For the word "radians", find each line in the entries where it occurs and copy that line.
[RECORDS SHOWN Boundary: Start]
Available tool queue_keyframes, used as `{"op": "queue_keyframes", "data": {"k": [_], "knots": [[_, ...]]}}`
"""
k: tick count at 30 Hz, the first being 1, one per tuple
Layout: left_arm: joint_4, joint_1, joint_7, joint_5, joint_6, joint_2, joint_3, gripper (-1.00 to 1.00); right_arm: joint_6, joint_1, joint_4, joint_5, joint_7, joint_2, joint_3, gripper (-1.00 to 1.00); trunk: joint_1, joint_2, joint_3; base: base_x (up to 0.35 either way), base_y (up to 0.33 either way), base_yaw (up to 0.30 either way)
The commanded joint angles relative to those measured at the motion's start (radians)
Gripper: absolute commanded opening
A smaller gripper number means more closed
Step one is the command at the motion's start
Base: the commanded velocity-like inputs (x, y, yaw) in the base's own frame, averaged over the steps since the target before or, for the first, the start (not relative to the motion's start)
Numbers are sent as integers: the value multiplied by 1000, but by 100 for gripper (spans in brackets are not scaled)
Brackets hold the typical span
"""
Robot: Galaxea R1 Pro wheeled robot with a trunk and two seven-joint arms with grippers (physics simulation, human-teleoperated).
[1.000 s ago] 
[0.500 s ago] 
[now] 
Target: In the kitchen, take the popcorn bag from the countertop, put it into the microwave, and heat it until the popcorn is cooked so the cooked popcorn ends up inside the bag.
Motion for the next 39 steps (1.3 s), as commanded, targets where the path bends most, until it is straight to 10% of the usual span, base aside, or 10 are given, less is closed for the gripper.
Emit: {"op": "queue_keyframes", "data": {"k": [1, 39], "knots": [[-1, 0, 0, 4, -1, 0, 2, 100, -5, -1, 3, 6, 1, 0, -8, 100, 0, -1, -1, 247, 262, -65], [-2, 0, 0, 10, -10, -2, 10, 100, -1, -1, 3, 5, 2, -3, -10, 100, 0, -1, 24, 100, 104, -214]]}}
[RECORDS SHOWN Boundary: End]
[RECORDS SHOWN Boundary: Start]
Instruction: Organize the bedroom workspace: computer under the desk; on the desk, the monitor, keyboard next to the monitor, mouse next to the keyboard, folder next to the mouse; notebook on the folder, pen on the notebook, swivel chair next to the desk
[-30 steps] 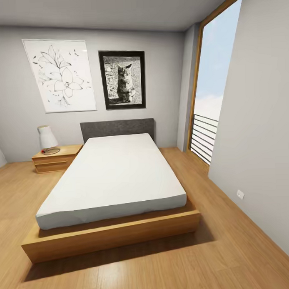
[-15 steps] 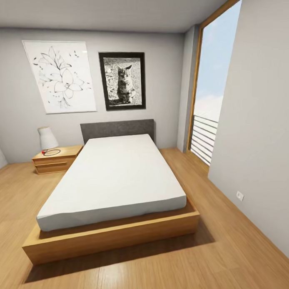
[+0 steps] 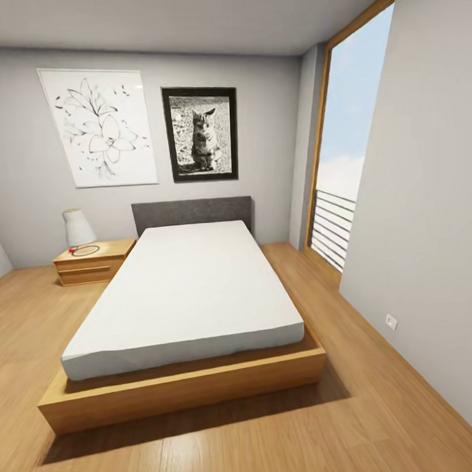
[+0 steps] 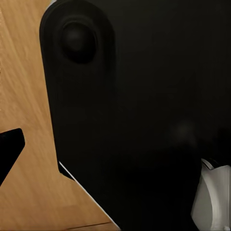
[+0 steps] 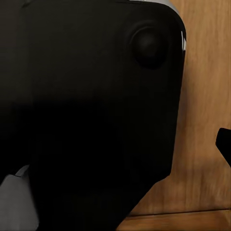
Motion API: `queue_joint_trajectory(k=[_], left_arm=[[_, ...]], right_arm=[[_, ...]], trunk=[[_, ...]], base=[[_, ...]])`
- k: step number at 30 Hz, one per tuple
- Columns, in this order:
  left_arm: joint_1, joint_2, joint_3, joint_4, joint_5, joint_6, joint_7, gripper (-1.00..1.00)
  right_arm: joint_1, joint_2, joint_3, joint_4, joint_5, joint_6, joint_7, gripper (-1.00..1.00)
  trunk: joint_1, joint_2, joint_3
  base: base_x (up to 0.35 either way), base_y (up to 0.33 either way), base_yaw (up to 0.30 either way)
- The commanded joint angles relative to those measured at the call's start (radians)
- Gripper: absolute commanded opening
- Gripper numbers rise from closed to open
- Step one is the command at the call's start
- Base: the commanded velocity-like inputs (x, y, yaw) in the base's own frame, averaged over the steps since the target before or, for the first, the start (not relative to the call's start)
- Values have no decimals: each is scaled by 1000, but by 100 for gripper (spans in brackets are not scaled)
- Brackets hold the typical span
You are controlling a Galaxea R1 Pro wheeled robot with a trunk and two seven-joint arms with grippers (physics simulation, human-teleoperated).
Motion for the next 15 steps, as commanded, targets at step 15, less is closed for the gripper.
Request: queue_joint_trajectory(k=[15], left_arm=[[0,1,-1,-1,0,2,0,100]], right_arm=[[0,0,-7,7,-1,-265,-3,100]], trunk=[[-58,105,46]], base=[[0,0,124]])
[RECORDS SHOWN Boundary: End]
- ANSWER BOX -
The commanded joint angles relative to those measured at the motion's start (radians)
- The commanded joint angles relative to those measured at the call's start (radians)

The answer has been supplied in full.